Ramm G A, Crawford D H, Powell L W, Walker N I, Fletcher L M, Halliday J W
The University of Queensland Department of Medicine, Australia.
J Hepatol. 1997 Mar;26(3):584-92. doi: 10.1016/s0168-8278(97)80424-2.
BACKGROUND/AIMS: Activated hepatic stellate cells produce increased levels of collagen in animal models of chronic iron overload; however, their role in human genetic haemochromatosis is unknown. This study examined the relationship between hepatic iron concentration and hepatic stellate cell activation in genetic haemochromatosis.
Liver biopsies from 75 patients (55 with haemochromatosis, 14 haemochromatosis patients both pre- and post-phlebotomy and six non iron-loaded disease control subjects) were stained for iron using Perls' Prussian Blue. Thirty biopsies in which there was no evidence of either steatosis or inflammation were subjected to immunohistochemistry for alpha-smooth muscle actin and desmin and counterstained for iron. Forty-five biopsies demonstrated either steatosis or inflammation, in addition to excess iron.
Stellate cells were identified by light microscopy as perisinusoidal cells containing numerous intracellular fat droplets. alpha-Smooth muscle actin was detected in biopsies with an hepatic iron concentration >60 micromol/g dry weight. Increasing hepatic iron concentration and hepatic iron index correlated with an increase in alpha-smooth muscle actin expression (r=0.81 and 0.72, respectively). Phlebotomy resulted in a significant decrease in alpha-smooth muscle actin expression. In early disease prior to histological evidence of collagen deposition, whilst activated stellate cells were located in Zone 1, greater numbers were found in Zones 2 and 3 distal to the region of heaviest iron overload.

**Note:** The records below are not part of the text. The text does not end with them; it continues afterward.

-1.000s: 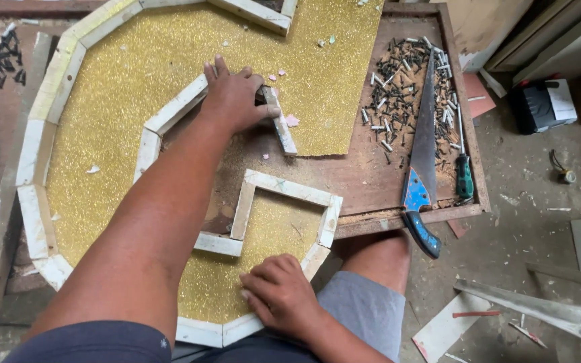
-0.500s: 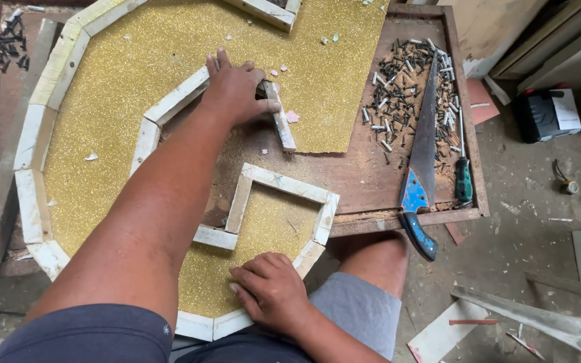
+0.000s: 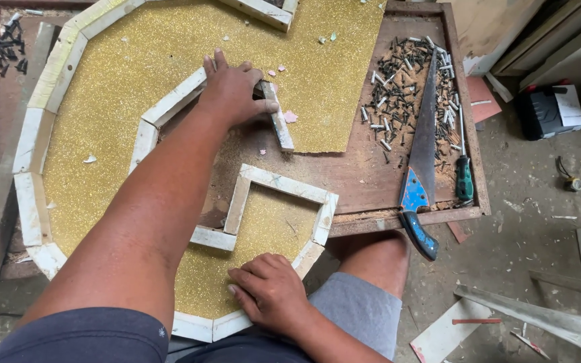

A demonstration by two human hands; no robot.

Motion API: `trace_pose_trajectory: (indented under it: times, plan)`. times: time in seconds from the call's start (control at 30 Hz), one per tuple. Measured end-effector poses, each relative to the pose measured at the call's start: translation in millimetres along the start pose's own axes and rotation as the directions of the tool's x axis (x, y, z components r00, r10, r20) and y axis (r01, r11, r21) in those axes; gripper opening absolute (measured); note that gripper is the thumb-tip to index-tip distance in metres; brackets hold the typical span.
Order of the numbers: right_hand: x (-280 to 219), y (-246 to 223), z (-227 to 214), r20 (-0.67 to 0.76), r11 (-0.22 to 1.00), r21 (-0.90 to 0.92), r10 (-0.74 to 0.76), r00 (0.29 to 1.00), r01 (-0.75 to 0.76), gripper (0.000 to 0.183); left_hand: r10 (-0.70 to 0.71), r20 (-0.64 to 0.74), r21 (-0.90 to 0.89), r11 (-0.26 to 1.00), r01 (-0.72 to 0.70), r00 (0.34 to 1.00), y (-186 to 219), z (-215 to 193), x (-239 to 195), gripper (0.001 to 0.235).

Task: Using a hand saw to cut a wooden strip that is part of a large decorative letter G on a workbench.

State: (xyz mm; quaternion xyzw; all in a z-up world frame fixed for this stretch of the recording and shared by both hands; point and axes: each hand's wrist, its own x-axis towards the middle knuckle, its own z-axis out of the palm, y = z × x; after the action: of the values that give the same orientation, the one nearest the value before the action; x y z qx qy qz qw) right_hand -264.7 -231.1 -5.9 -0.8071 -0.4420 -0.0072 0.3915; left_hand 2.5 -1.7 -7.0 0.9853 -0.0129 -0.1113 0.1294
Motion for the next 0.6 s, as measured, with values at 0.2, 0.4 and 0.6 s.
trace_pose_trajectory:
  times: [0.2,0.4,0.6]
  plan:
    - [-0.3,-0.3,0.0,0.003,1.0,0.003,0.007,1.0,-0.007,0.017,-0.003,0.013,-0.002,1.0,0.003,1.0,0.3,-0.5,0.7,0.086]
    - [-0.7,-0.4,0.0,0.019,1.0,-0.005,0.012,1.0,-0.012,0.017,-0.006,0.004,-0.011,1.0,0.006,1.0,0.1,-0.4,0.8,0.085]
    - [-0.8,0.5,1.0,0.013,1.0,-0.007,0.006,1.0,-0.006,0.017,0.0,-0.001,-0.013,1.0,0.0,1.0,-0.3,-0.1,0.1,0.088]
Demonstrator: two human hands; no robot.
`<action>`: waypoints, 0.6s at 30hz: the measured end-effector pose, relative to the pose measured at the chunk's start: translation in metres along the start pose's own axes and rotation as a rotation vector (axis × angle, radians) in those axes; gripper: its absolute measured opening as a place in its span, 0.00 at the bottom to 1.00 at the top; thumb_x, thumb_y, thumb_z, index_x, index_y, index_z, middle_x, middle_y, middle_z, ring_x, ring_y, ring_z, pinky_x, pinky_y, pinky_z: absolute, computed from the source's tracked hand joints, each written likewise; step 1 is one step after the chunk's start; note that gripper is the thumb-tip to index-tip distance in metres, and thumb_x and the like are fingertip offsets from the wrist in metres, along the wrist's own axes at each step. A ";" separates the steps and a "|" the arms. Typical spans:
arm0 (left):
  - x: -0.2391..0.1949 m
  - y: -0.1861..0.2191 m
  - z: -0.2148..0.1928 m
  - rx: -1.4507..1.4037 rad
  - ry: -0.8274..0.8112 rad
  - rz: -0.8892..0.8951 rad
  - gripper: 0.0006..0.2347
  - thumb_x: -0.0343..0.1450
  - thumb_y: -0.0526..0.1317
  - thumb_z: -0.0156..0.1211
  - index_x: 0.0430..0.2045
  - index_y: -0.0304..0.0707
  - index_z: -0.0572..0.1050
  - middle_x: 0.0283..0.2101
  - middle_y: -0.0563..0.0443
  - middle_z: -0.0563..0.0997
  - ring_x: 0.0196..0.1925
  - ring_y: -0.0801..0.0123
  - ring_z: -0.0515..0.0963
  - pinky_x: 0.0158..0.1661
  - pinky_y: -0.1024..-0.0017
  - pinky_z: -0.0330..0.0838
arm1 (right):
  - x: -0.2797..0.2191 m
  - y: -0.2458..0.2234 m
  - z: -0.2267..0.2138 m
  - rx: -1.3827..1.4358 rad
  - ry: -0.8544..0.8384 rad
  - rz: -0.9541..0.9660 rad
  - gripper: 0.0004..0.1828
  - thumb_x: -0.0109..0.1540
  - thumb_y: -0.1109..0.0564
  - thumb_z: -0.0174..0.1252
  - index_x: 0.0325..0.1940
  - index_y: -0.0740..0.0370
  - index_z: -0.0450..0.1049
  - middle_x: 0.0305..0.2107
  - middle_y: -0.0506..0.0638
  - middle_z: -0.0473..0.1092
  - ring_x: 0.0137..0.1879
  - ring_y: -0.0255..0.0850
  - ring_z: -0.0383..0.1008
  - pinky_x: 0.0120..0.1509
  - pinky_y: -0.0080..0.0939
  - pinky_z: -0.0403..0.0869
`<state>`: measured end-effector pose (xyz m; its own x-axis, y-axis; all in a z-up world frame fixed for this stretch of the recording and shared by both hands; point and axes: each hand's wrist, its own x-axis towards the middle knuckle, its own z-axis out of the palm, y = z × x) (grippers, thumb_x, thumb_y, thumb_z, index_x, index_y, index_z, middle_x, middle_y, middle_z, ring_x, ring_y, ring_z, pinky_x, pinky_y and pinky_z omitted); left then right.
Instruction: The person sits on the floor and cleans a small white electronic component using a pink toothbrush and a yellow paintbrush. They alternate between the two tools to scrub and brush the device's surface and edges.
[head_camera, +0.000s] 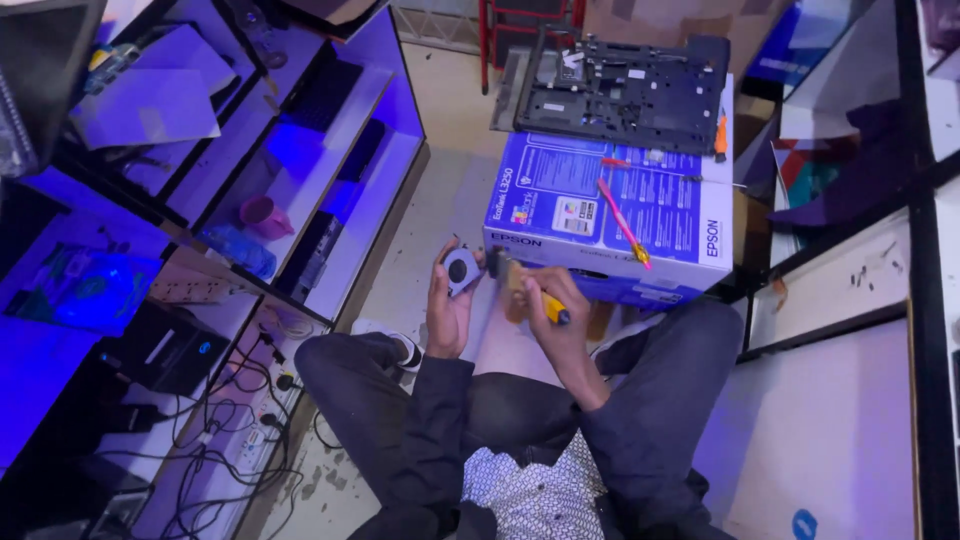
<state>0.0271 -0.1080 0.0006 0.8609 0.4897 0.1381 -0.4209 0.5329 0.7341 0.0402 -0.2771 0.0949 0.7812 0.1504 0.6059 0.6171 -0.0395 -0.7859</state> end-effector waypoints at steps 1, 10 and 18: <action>0.002 0.001 -0.001 -0.002 -0.020 0.004 0.24 0.80 0.53 0.43 0.67 0.36 0.63 0.56 0.33 0.78 0.61 0.53 0.78 0.63 0.57 0.71 | -0.004 0.011 -0.001 -0.003 0.015 -0.014 0.08 0.67 0.64 0.59 0.34 0.66 0.79 0.35 0.60 0.77 0.39 0.56 0.82 0.43 0.46 0.78; 0.009 -0.013 -0.004 -0.060 0.068 -0.070 0.21 0.81 0.51 0.40 0.68 0.44 0.61 0.65 0.43 0.69 0.66 0.56 0.71 0.64 0.55 0.69 | -0.009 0.020 0.009 0.020 0.093 -0.019 0.08 0.66 0.66 0.59 0.33 0.63 0.80 0.35 0.56 0.79 0.41 0.54 0.81 0.47 0.48 0.76; 0.012 -0.018 -0.009 -0.808 0.303 -0.220 0.17 0.76 0.41 0.49 0.53 0.24 0.69 0.59 0.20 0.72 0.66 0.27 0.69 0.67 0.33 0.62 | -0.045 0.022 0.007 0.487 0.116 0.214 0.08 0.68 0.62 0.52 0.42 0.74 0.64 0.46 0.67 0.71 0.35 0.48 0.82 0.38 0.42 0.85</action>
<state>0.0424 -0.1056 -0.0169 0.8816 0.4191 -0.2169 -0.4264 0.9044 0.0145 0.0184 -0.2776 0.0493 0.9071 0.0778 0.4136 0.3492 0.4092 -0.8430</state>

This study has demonstrated for the first time in humans a correlation between hepatic iron concentration and stellate cell activation in haemochromatosis, which is reversed by iron removal. Humoral factors from either iron-loaded hepatocytes or activated Kupffer cells may be responsible for early stellate cell activation in areas of the liver remote from heavy iron loading.
背景/目的:在慢性铁过载动物模型中,活化的肝星状细胞产生的胶原蛋白水平升高;然而,它们在人类遗传性血色素沉着症中的作用尚不清楚。本研究探讨了遗传性血色素沉着症中肝脏铁浓度与肝星状细胞活化之间的关系。
对75例患者(55例血色素沉着症患者、14例放血治疗前后的血色素沉着症患者和6例非铁过载疾病对照受试者)的肝活检组织进行普鲁士蓝染色以检测铁。对30例无脂肪变性或炎症证据的活检组织进行α-平滑肌肌动蛋白和结蛋白的免疫组织化学染色,并对铁进行复染。45例活检组织除铁过量外还表现出脂肪变性或炎症。
通过光学显微镜将星状细胞鉴定为含有大量细胞内脂肪滴的窦周细胞。在肝铁浓度>60 μmol/g干重的活检组织中检测到α-平滑肌肌动蛋白。肝脏铁浓度和肝脏铁指数的增加与α-平滑肌肌动蛋白表达的增加相关(分别为r=0.81和0.72)。放血治疗导致α-平滑肌肌动蛋白表达显著降低。在胶原沉积的组织学证据出现之前的早期疾病中,虽然活化的星状细胞位于1区,但在铁过载最严重区域远端的2区和3区发现了更多的活化星状细胞。
本研究首次在人类中证明了血色素沉着症中肝脏铁浓度与星状细胞活化之间的相关性,这种相关性可通过去除铁而逆转。来自铁过载肝细胞或活化的库普弗细胞的体液因子可能是肝脏远离严重铁过载区域早期星状细胞活化的原因。